Il passa sur son front une main tremblante. Il la retira mouillée, mais ce n’était pas tout à fait de la bruine. Il s’y mêlait une sueur grasse, acide.

— Tu as l’air fatigué, dit Gisèle.

— Je le suis. Ce que j’ai pu cavaler, aujourd’hui, c’est rien de le dire.

Elle le regarda avec sollicitude. Sa colère était passée. Elle sentait de nouveau toute sa tendresse monter vers son cœur.

— Pauvre chou ! Ça ne fait rien, va, on s’arrangera.

Elle savait qu’il était sans boulot et qu’il n’arrivait pas à en trouver. Dans le bâtiment, ça ne marchait pas fort et les places de dessinateur industriel ne courent pas les rues.

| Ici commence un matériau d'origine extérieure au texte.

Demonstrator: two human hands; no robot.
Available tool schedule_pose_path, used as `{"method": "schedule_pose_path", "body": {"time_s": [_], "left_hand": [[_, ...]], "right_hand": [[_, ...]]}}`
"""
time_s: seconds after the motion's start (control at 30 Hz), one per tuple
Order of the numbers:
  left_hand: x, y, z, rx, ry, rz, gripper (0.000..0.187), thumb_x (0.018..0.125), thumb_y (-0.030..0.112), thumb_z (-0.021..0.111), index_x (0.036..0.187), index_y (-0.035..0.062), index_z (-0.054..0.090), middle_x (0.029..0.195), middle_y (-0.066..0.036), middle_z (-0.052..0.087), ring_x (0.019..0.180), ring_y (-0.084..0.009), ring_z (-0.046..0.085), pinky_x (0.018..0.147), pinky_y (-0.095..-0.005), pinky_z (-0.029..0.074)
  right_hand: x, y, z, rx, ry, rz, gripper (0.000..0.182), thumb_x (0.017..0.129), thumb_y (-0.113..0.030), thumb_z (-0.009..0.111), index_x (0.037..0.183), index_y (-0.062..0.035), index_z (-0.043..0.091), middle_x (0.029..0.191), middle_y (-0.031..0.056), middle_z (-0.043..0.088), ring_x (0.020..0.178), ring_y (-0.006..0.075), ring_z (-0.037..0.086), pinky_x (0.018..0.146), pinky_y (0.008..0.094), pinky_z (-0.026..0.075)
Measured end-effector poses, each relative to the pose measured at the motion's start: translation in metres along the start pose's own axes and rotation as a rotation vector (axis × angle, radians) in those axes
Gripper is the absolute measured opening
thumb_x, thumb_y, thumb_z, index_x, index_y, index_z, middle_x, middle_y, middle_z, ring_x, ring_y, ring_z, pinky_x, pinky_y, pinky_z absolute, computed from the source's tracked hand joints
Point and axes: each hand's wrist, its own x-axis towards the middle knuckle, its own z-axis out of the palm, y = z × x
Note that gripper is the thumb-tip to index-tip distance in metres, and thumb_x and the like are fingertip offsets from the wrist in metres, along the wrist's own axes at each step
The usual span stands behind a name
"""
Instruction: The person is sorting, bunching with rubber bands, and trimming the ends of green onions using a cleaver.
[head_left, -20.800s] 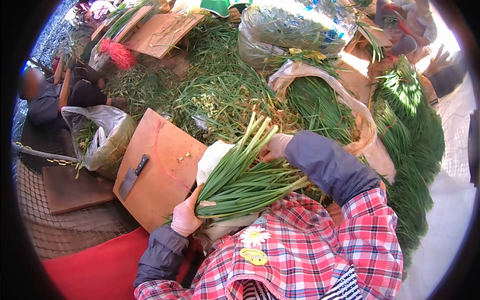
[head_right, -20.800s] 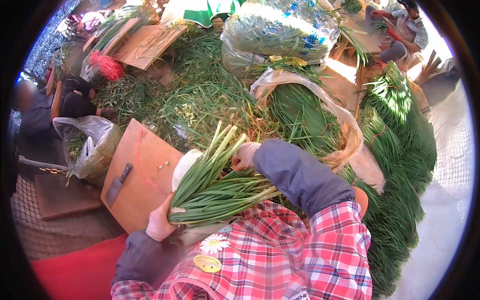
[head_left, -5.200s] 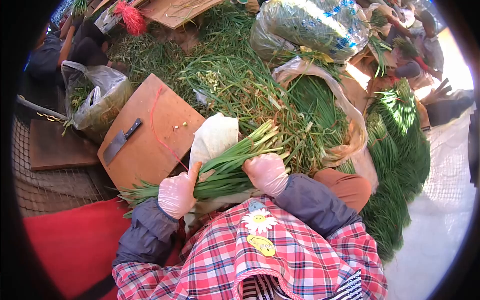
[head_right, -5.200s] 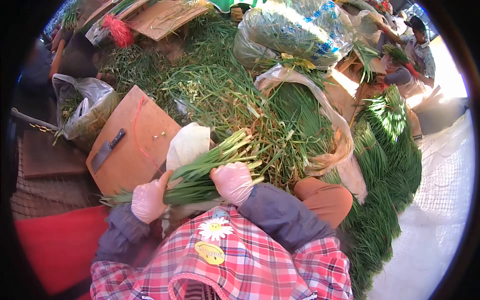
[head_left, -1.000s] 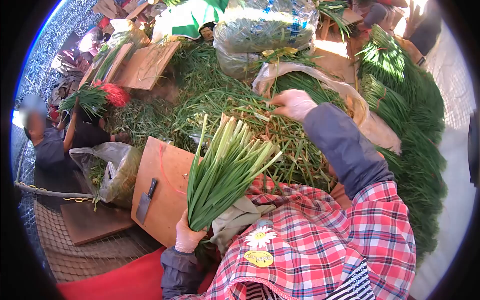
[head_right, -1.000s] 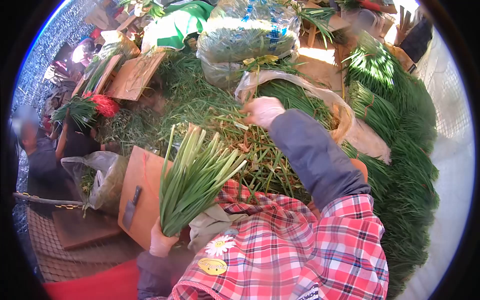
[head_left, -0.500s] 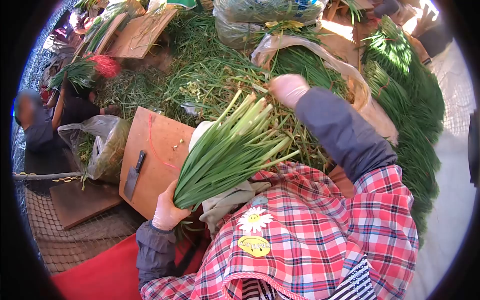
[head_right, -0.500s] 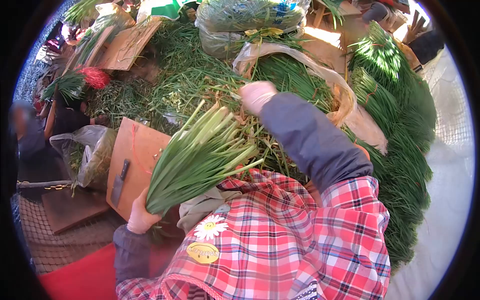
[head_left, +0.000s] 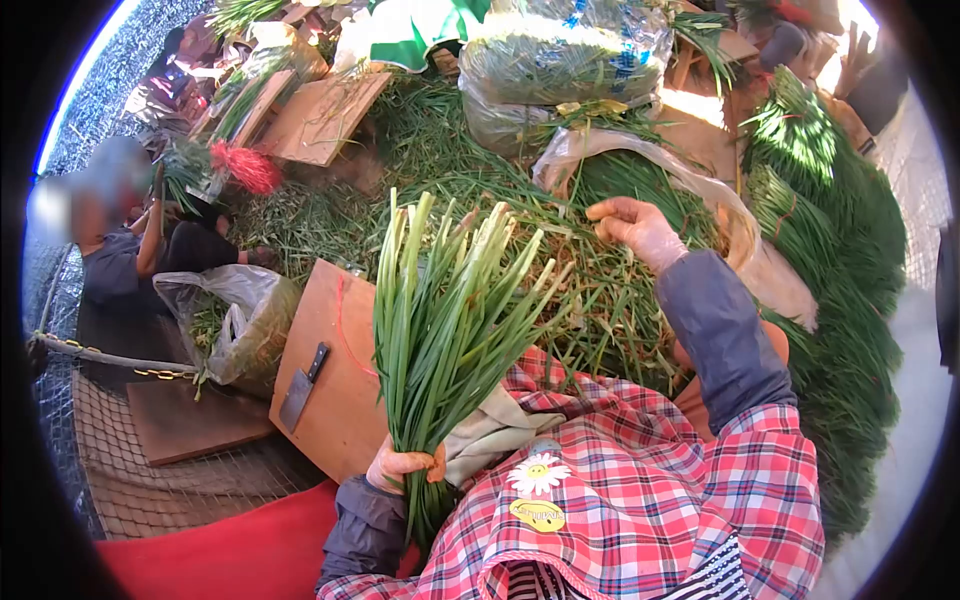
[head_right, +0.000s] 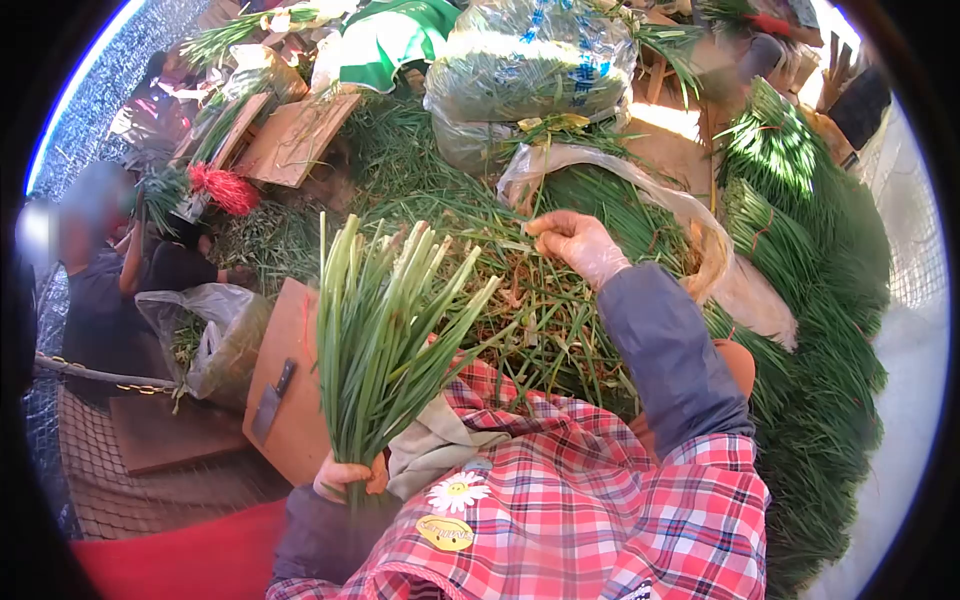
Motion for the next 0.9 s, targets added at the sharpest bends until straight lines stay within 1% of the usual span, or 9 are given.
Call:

Il y avait longtemps qu’elle rêvait de se mettre avec lui. Après tout, ils étaient majeurs et vaccinés, tous les deux, ils n’avaient de comptes à rendre à personne. Au début, ce serait dur ; ce n’était pas avec son salaire de secrétaire qu’ils pourraient casser les glaces, mais ils vivoteraient jusqu’à ce que Balthazar ait trouvé du boulot.

Or — elle n’en savait rien — le boulot, il n’en avait jamais cherché. Il avait toujours préféré courir les nuits de Pigalle avec un portefeuille plus ou moins garni d’argent plus ou moins honnête. Plutôt moins que plus. C’est comme ça qu’il avait fini par tomber sur la bande à Scipioni.

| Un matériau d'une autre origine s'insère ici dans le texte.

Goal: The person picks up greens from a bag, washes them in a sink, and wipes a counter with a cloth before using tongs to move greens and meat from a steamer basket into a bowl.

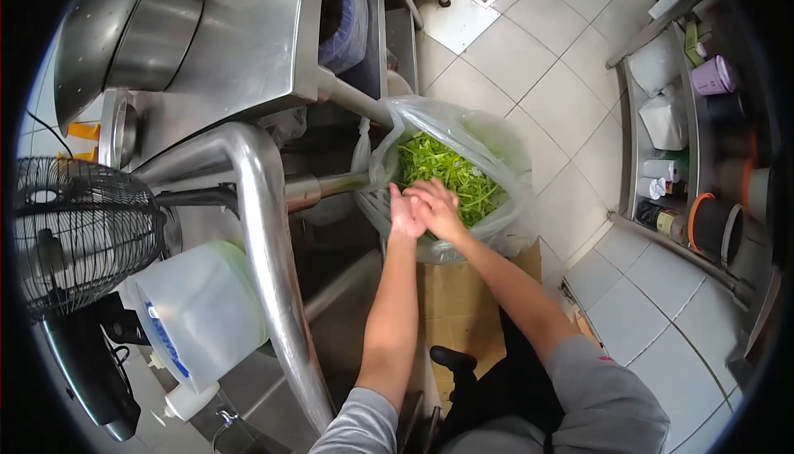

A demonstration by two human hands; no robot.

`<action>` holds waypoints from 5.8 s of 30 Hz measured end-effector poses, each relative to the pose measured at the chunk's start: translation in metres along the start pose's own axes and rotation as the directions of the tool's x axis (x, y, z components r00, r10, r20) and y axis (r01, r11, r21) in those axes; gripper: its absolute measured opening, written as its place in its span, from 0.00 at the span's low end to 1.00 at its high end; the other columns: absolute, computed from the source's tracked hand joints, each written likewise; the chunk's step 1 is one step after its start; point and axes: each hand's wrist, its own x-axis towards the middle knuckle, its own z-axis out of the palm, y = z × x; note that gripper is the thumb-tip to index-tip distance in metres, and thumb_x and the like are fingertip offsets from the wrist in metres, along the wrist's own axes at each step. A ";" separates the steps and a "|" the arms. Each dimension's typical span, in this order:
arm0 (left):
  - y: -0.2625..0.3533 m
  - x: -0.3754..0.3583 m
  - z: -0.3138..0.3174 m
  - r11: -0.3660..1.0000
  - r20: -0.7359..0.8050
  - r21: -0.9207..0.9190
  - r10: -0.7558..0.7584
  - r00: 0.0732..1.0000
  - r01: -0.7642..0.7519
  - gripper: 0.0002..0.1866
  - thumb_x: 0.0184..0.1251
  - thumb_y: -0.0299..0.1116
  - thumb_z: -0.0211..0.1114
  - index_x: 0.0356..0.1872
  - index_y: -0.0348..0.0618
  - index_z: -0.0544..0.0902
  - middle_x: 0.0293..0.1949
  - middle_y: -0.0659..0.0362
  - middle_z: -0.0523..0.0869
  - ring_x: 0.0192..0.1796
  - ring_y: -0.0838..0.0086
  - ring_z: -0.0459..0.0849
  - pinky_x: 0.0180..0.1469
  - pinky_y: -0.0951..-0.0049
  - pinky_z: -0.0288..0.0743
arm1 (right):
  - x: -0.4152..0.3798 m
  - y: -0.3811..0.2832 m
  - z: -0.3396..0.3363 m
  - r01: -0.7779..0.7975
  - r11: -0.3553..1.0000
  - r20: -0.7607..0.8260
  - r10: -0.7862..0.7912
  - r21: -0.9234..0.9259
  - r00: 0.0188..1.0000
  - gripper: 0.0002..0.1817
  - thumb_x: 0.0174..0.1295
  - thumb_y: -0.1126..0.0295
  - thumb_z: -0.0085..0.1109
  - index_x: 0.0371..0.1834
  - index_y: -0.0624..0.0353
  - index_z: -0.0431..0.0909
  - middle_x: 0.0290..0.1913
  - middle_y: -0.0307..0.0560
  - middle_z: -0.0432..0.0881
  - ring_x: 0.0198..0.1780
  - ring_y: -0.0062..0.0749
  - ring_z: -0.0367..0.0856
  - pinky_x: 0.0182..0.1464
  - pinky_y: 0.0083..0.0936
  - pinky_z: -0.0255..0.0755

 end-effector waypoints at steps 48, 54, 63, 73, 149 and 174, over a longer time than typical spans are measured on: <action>-0.116 -0.773 -0.331 0.319 -0.254 0.442 0.941 0.224 -0.838 0.16 0.64 0.42 0.52 0.42 0.39 0.73 0.31 0.58 0.78 0.32 0.74 0.77 0.37 0.77 0.71 | -0.374 -0.594 0.355 0.861 0.459 0.594 -0.763 0.219 0.255 0.08 0.52 0.69 0.52 0.29 0.62 0.77 0.33 0.54 0.75 0.36 0.51 0.74 0.39 0.37 0.69; -0.042 -0.760 -0.414 0.526 -0.412 0.457 0.840 0.353 -0.718 0.21 0.63 0.43 0.53 0.54 0.47 0.68 0.50 0.57 0.72 0.52 0.70 0.71 0.50 0.64 0.67 | -0.385 -0.588 0.494 0.947 -0.041 0.828 -0.500 -0.318 0.256 0.11 0.55 0.67 0.45 0.35 0.54 0.78 0.49 0.44 0.72 0.52 0.33 0.68 0.48 0.29 0.65; 0.009 -0.733 -0.458 0.385 -0.042 -0.378 0.902 0.430 -0.842 0.18 0.65 0.48 0.43 0.48 0.51 0.71 0.49 0.60 0.74 0.50 0.75 0.74 0.49 0.76 0.70 | -0.504 -0.537 0.507 -0.556 0.700 0.793 -0.025 0.448 0.608 0.10 0.56 0.66 0.53 0.29 0.61 0.77 0.22 0.45 0.78 0.20 0.28 0.74 0.25 0.23 0.70; -0.029 -0.767 -0.478 0.634 -0.482 -0.009 0.675 0.559 -0.774 0.17 0.65 0.47 0.41 0.45 0.50 0.72 0.42 0.58 0.77 0.44 0.68 0.76 0.47 0.62 0.69 | -0.491 -0.511 0.501 0.055 0.997 0.854 0.024 -0.061 0.520 0.15 0.56 0.62 0.52 0.37 0.63 0.77 0.28 0.48 0.81 0.30 0.35 0.80 0.34 0.28 0.76; -0.028 -0.742 -0.410 0.182 -0.560 -0.247 0.775 0.293 -0.952 0.14 0.62 0.38 0.46 0.38 0.41 0.75 0.39 0.57 0.78 0.41 0.71 0.78 0.45 0.71 0.72 | -0.514 -0.491 0.486 -0.842 0.276 0.799 0.279 0.464 0.532 0.10 0.61 0.72 0.36 0.28 0.64 0.68 0.24 0.45 0.71 0.24 0.28 0.70 0.28 0.21 0.69; -0.047 -0.820 -0.578 0.105 -0.151 0.951 0.978 -0.142 -0.289 0.13 0.59 0.28 0.51 0.45 0.38 0.76 0.45 0.54 0.80 0.47 0.62 0.78 0.51 0.66 0.69 | -0.555 -0.531 0.529 -0.670 0.467 0.669 0.200 0.577 0.716 0.11 0.60 0.72 0.38 0.38 0.65 0.71 0.28 0.45 0.76 0.29 0.26 0.74 0.33 0.20 0.71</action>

Il commanda un cognac et s’assit à côté de Gisèle. Le mauser pesait dans la poche de son imperméable et il n’osait pas quitter ce vêtement parce qu’il craignait qu’en le pliant l’automatique ne tombe de la poche et ne dégringole au milieu du café. Ce serait gentil tout plein, tiens, un truc pareil ! Une bonne rigolade pour les poulets du quartier.

La jeune femme prit sa main et la serra. Elle était toute tendre, à présent ? Elle le regardait avec des yeux de biche et ne savait que faire pour lui faire plaisir.

Elle avait appuyé sa tête sur son épaule et lui murmurait des mots doux. Puis, timidement, elle posa ses lèvres sur la joue mal rasée de l’homme.

Au-dehors, maintenant, la pluie dégringolait avec une sorte de rage mauvaise. Des gens entraient, s’ébrouaient et demandaient des alcools, ou du café, quelque chose au moins qui les réchauffe.